#### What you have to do
Emit a verbatim copy of the lines below from the line with "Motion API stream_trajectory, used" through the line with "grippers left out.", excluding pictures and everything outside that range.
(Records to process begins)
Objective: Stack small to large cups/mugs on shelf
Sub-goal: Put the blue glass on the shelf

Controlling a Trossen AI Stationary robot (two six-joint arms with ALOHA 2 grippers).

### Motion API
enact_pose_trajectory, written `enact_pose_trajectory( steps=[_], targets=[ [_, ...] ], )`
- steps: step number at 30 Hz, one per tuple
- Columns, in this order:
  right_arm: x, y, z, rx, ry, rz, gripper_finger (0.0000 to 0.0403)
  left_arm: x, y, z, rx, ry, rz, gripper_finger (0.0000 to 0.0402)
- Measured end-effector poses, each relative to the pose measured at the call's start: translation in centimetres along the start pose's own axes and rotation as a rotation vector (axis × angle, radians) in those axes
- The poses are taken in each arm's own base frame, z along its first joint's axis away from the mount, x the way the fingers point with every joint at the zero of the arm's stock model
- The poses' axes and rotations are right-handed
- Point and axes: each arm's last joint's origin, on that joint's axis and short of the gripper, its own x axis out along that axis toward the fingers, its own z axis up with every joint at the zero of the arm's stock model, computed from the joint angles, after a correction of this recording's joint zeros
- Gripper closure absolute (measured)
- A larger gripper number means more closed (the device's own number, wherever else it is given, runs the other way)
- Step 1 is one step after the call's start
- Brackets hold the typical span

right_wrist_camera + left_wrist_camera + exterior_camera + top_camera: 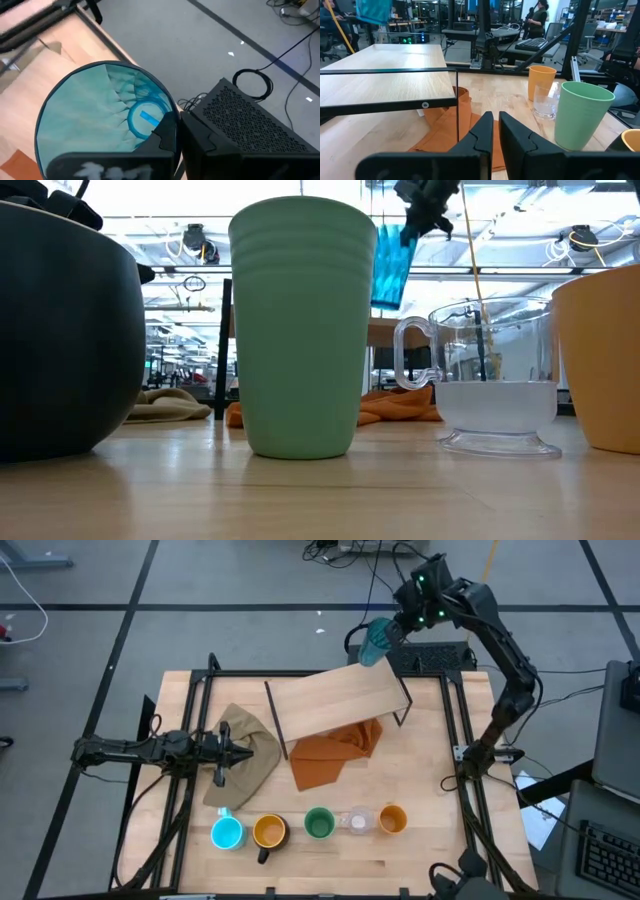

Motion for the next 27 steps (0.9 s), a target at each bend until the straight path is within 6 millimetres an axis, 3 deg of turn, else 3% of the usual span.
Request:
enact_pose_trajectory(
  steps=[6, 17, 27],
  targets=[
    [-0.5, -0.1, 0.0, 0.013, 0.03, -0.002, 0.0403, 0.0, 0.0, 0.0, 0.0, 0.001, 0.0, 0.0371],
    [2.3, -0.4, -0.2, 0.038, 0.144, 0.002, 0.0403, 0.0, 0.0, 0.0, 0.005, 0.004, 0.0, 0.0371],
    [2.6, -0.6, -0.3, 0.031, 0.16, 0.001, 0.0403, 0.0, 0.0, 0.0, 0.005, 0.005, 0.001, 0.0371]
  ],
)
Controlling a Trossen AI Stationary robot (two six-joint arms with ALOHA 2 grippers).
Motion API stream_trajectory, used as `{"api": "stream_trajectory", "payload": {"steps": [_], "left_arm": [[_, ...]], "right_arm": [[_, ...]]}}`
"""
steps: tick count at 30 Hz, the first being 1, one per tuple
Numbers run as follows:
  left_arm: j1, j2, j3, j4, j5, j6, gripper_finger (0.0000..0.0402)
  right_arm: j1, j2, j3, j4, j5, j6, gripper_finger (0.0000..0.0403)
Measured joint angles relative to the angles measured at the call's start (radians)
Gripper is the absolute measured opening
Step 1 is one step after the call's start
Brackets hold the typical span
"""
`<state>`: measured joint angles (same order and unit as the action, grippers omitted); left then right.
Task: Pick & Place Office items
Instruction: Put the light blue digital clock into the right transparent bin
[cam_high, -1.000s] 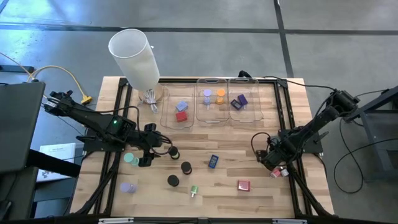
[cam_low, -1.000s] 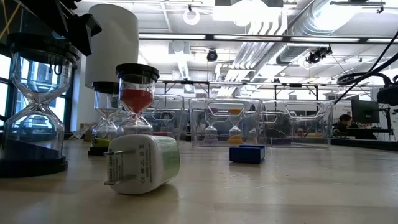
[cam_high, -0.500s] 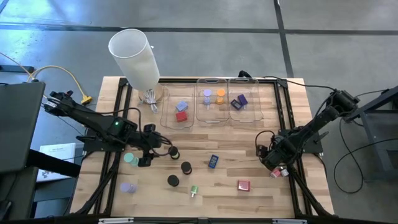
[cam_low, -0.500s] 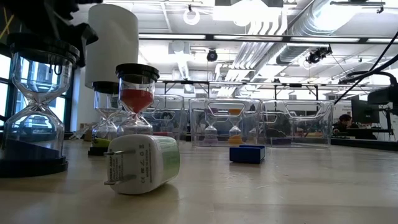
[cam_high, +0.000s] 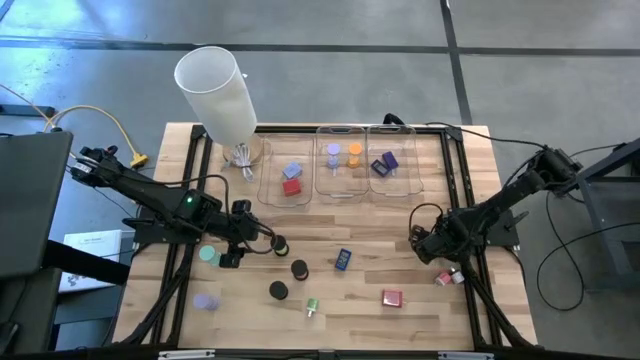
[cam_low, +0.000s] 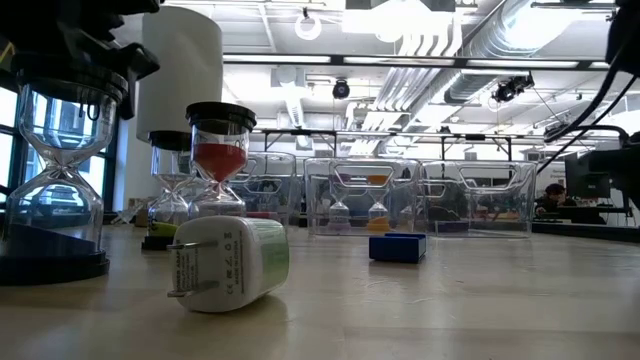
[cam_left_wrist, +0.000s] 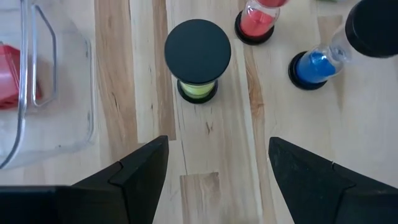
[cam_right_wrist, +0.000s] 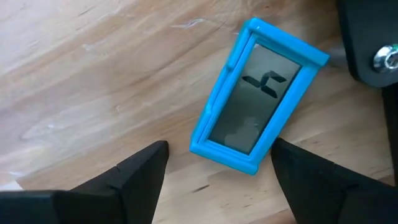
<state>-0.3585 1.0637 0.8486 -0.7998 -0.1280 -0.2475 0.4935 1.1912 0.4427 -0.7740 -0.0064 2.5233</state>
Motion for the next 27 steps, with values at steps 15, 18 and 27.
{"api": "stream_trajectory", "payload": {"steps": [15, 18, 27], "left_arm": [[0.000, 0.000, -0.002, -0.001, 0.065, 0.095, 0.0271], [0.000, 0.000, -0.003, 0.000, 0.065, 0.095, 0.0271], [0.000, 0.000, -0.051, 0.000, 0.065, 0.094, 0.0271]], "right_arm": [[-0.079, -0.017, 0.002, -0.078, -0.042, 0.014, 0.0276], [-0.098, -0.033, 0.001, -0.116, -0.039, 0.013, 0.0275], [-0.097, -0.071, -0.006, -0.171, -0.014, 0.011, 0.0274]]}}
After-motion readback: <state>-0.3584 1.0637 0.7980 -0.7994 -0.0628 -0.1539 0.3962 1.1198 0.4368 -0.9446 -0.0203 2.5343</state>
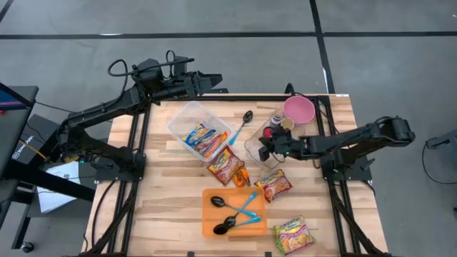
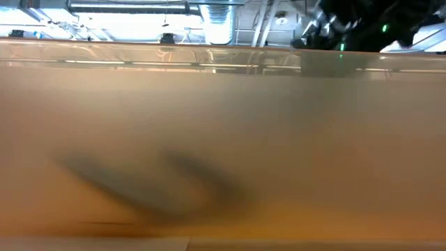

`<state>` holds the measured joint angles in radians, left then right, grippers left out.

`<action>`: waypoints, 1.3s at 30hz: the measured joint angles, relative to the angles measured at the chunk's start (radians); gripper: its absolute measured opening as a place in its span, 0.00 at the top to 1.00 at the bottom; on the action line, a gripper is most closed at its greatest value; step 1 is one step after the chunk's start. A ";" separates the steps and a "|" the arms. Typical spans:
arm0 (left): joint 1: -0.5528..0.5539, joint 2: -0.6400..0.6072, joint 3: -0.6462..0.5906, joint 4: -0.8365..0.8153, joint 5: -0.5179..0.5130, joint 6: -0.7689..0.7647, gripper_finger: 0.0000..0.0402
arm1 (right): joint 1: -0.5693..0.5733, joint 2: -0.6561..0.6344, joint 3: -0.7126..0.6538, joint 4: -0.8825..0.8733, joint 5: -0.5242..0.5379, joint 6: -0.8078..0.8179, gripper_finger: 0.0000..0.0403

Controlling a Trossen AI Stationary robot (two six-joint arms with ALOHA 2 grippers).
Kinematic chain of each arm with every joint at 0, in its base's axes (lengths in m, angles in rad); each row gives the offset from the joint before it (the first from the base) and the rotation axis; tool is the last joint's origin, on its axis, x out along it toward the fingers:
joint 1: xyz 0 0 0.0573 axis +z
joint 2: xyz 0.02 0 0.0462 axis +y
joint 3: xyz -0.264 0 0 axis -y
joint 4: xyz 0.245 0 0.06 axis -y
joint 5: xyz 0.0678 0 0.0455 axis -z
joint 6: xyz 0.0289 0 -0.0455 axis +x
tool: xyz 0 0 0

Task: Pick & Place Food Item
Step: Put the red seasoning can into the transparent bin

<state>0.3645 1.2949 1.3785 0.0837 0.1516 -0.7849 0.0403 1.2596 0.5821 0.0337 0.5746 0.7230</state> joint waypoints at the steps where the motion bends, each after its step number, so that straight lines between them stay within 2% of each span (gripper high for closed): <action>1: 0.000 0.000 0.000 0.000 0.000 0.000 0.17 | 0.013 -0.027 0.007 0.003 0.004 -0.008 1.00; 10: -0.008 0.000 0.000 -0.001 0.035 0.048 0.17 | 0.147 -0.344 0.114 0.049 0.005 -0.255 1.00; 16: -0.026 0.000 0.000 -0.002 0.038 0.103 0.17 | 0.180 -0.523 0.162 0.051 0.004 -0.353 1.00; 20: -0.045 0.000 0.001 -0.044 0.038 0.133 0.17 | 0.183 -0.601 0.164 0.051 0.003 -0.364 1.00; 29: -0.125 0.028 0.004 -0.189 0.036 0.227 0.20 | 0.182 -0.687 0.163 0.079 -0.002 -0.387 1.00; 33: -0.204 0.125 0.001 -0.228 0.015 0.295 0.34 | 0.182 -0.707 0.164 0.088 -0.013 -0.391 1.00; 36: -0.254 0.223 0.000 -0.129 -0.014 0.349 0.54 | 0.182 -0.722 0.163 0.103 -0.027 -0.393 1.00; 39: -0.277 0.314 0.001 -0.038 -0.049 0.362 0.80 | 0.182 -0.732 0.163 0.114 -0.031 -0.394 1.00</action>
<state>0.0874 1.6088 1.3792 0.0457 0.1022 -0.4231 0.2222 0.5274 0.7453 0.1473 0.5437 0.3294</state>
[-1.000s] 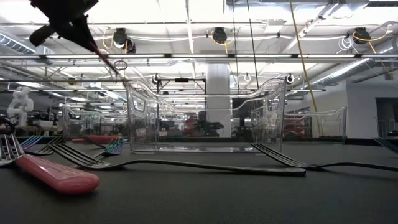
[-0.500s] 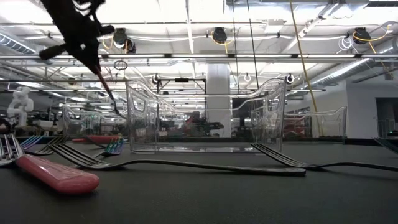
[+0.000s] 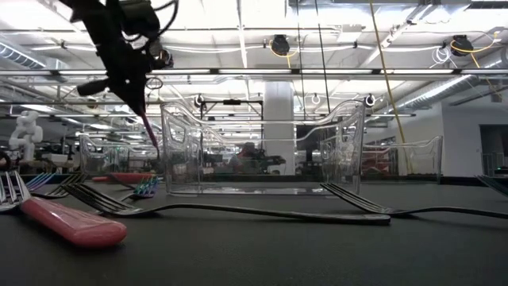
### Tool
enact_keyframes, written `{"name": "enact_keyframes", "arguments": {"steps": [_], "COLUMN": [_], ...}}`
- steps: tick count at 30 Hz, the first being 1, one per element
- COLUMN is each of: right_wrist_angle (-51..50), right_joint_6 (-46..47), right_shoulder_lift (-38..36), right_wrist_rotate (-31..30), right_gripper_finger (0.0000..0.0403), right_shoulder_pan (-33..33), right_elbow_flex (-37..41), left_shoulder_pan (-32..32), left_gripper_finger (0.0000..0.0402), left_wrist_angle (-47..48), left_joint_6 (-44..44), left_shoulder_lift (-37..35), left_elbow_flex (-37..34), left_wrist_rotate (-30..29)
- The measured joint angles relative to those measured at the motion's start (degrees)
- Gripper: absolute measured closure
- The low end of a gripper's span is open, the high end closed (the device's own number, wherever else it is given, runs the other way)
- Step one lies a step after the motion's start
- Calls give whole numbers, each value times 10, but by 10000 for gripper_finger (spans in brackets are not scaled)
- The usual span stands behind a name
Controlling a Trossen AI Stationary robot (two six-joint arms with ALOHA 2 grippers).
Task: Sort silverware by color (type)
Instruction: Put the pink fork into the left transparent bin
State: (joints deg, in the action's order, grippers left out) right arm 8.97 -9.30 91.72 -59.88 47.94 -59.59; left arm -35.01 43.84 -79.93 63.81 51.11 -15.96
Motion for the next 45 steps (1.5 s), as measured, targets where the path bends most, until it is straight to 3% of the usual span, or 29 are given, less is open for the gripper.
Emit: {"name": "enact_keyframes", "arguments": {"steps": [5, 12, 20, 31, 36, 45], "right_wrist_angle": [0, 0, 0, 0, 0, -1], "right_joint_6": [5, 7, 12, 22, 26, 26], "right_shoulder_lift": [0, 0, 0, 0, 0, 0], "right_wrist_rotate": [0, -1, 0, 1, 1, 1], "right_gripper_finger": [239, 239, 239, 239, 239, 239], "right_shoulder_pan": [0, 0, 0, 0, 0, 0], "right_elbow_flex": [0, 0, 0, 0, 0, 0], "left_shoulder_pan": [-2, -3, -3, -24, -41, -44], "left_gripper_finger": [343, 343, 342, 337, 304, 196], "left_wrist_angle": [-23, -38, -40, -21, -23, 10], "left_joint_6": [1, 1, 71, 149, 182, 221], "left_shoulder_lift": [45, 89, 104, 95, 95, 95], "left_elbow_flex": [0, 0, 0, 0, 0, 0], "left_wrist_rotate": [-6, -34, -142, -146, -157, -212]}}
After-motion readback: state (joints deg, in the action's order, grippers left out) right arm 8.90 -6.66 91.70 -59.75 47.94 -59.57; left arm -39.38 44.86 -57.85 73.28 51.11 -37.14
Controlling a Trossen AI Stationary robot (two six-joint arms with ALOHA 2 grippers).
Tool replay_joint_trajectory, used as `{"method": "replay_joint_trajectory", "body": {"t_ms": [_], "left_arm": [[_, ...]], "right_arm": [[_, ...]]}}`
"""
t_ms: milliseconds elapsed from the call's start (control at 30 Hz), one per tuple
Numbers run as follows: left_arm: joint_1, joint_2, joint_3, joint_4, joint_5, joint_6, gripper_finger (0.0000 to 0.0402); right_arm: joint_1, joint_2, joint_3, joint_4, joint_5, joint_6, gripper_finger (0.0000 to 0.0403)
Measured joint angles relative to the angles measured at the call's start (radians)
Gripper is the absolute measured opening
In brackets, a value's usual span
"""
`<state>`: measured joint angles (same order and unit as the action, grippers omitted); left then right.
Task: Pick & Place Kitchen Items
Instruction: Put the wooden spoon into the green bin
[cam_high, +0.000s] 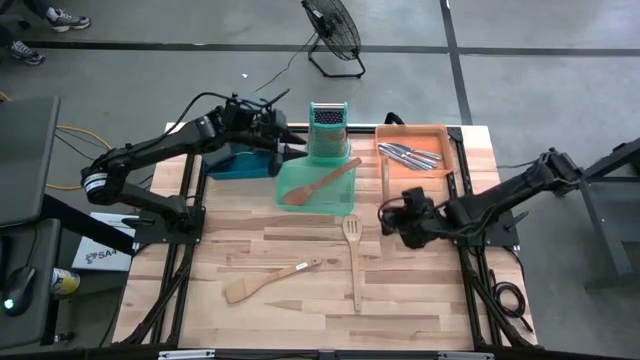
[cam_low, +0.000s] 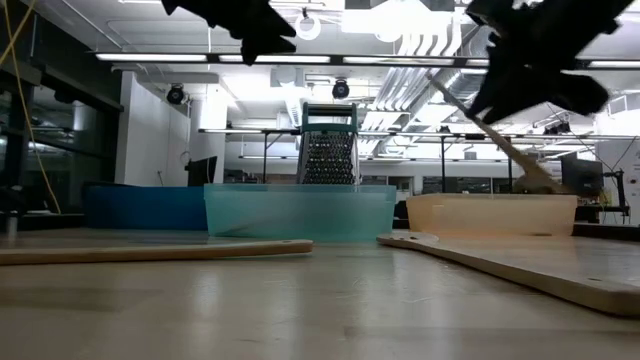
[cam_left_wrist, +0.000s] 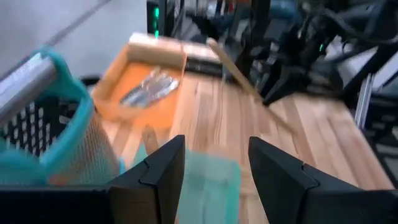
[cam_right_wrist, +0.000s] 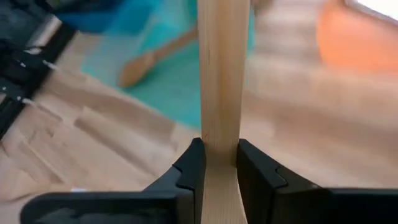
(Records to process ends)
#### Exercise output
Motion API stream_trajectory, used as `{"api": "stream_trajectory", "payload": {"steps": [_], "left_arm": [[_, ...]], "right_arm": [[_, ...]]}}`
"""
steps: tick count at 30 Hz, the first being 1, one per tuple
Numbers run as follows:
  left_arm: j1, j2, j3, j4, j5, j6, gripper_finger (0.0000..0.0402)
  right_arm: j1, j2, j3, j4, j5, j6, gripper_finger (0.0000..0.0403)
Measured joint angles relative to the angles measured at the call's start (radians)
Gripper is the absolute measured opening
Step 1 is one step after the call's start
Brackets hold the typical span
"""
`<state>`: measured joint angles (same order and unit as the action, grippers omitted); left then right.
Task: Pick & Place Office items
Instruction: Put the light blue digital clock into the right transparent bin
[cam_high, -1.000s] 
[cam_low, -1.000s] 
[cam_high, -0.500s] 
[cam_low, -0.500s] 
[cam_high, +0.000s] 
[cam_low, +0.000s] 
[cam_left_wrist, +0.000s] 
[cam_right_wrist, +0.000s] 
<state>-0.3585 1.0637 0.8486 -0.7998 -0.1280 -0.2475 0.4935 1.1912 0.4427 -0.7740 -0.0064 2.5233</state>
Motion for the next 27 steps, with values at steps 15, 18 and 27.
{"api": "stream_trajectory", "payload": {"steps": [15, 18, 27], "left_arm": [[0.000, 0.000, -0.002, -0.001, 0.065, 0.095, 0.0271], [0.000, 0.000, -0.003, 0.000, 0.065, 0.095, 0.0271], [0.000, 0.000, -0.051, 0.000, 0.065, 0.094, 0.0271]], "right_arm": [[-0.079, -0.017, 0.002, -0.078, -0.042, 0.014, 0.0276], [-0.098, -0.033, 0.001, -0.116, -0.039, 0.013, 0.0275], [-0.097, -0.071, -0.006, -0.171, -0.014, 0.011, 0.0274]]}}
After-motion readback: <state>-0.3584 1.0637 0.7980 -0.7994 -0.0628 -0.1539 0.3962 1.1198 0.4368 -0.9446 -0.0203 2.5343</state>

`<state>` holds the measured joint angles in radians, left then right, grippers left out.

Nothing else is needed, and the exercise is over.